_EXERCISE DESCRIPTION_: Work through the records below and copy every line that includes "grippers".

DATA RECORDS below:

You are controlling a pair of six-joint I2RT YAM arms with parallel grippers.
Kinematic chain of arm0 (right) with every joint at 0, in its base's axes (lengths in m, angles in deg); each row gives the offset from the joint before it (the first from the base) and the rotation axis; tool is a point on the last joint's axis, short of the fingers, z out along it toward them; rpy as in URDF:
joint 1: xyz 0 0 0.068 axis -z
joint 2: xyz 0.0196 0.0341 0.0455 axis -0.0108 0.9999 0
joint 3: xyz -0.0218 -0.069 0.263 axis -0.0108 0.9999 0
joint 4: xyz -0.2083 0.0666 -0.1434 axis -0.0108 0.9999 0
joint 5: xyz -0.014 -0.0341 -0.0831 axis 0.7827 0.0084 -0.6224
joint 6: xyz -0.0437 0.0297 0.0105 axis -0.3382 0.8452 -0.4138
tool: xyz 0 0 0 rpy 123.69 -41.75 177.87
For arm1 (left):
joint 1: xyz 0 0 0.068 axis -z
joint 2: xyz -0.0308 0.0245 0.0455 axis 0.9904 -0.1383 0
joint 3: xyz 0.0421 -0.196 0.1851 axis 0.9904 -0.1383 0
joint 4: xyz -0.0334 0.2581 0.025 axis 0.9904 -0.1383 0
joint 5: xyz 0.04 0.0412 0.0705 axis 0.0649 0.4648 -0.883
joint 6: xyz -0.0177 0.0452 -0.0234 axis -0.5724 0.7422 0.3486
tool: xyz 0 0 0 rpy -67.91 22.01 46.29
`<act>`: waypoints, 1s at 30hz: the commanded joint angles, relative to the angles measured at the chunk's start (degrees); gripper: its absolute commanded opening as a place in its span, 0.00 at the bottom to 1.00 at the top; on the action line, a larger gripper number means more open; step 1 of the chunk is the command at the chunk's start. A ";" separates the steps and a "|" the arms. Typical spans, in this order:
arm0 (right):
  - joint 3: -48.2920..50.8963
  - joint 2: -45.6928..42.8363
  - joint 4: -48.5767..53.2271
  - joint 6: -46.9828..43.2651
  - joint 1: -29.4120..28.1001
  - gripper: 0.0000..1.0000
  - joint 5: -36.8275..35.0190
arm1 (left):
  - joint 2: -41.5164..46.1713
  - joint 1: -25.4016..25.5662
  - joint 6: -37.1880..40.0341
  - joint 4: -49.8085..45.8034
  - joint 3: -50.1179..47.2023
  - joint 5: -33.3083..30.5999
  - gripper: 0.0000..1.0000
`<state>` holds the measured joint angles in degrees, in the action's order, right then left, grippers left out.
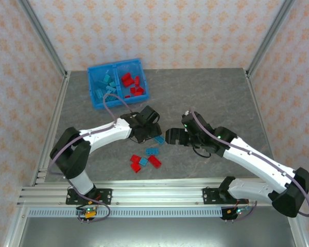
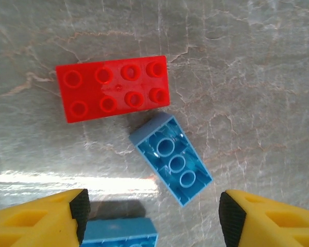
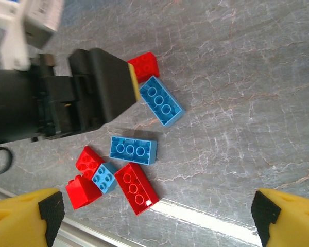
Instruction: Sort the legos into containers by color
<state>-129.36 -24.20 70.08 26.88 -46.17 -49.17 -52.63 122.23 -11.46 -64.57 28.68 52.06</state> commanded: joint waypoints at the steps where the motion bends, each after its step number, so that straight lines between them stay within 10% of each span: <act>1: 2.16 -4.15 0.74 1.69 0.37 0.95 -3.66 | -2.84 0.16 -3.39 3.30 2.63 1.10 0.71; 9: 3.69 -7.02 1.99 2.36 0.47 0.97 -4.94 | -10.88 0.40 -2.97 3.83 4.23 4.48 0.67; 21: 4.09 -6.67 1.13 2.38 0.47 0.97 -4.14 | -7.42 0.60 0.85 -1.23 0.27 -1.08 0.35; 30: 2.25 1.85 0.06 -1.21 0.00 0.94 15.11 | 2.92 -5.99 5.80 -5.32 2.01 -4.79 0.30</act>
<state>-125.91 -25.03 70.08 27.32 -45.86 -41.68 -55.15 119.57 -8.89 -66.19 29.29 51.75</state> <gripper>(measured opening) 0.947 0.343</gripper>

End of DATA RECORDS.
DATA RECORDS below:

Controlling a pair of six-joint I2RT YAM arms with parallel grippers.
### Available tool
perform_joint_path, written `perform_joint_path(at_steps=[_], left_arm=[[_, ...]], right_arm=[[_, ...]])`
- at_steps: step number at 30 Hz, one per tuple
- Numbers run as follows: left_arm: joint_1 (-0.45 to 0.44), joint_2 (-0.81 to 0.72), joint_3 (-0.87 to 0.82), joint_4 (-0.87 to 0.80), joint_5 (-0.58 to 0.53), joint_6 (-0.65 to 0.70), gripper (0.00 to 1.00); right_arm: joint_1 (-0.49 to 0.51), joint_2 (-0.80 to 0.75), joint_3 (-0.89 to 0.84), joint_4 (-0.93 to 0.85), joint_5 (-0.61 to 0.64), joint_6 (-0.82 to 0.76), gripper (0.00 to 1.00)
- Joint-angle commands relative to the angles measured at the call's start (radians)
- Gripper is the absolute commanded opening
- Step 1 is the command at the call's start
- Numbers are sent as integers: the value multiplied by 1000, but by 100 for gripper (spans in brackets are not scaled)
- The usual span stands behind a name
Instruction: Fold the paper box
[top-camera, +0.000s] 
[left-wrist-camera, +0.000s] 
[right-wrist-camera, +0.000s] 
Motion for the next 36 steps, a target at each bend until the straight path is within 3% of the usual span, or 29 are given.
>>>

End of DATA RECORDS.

_YOUR SOLUTION_:
You are controlling a pair of six-joint I2RT YAM arms with parallel grippers.
`<state>` holds the measured joint angles in degrees, in the action's order, right then left, grippers left out.
Controlling a pair of six-joint I2RT YAM arms with parallel grippers.

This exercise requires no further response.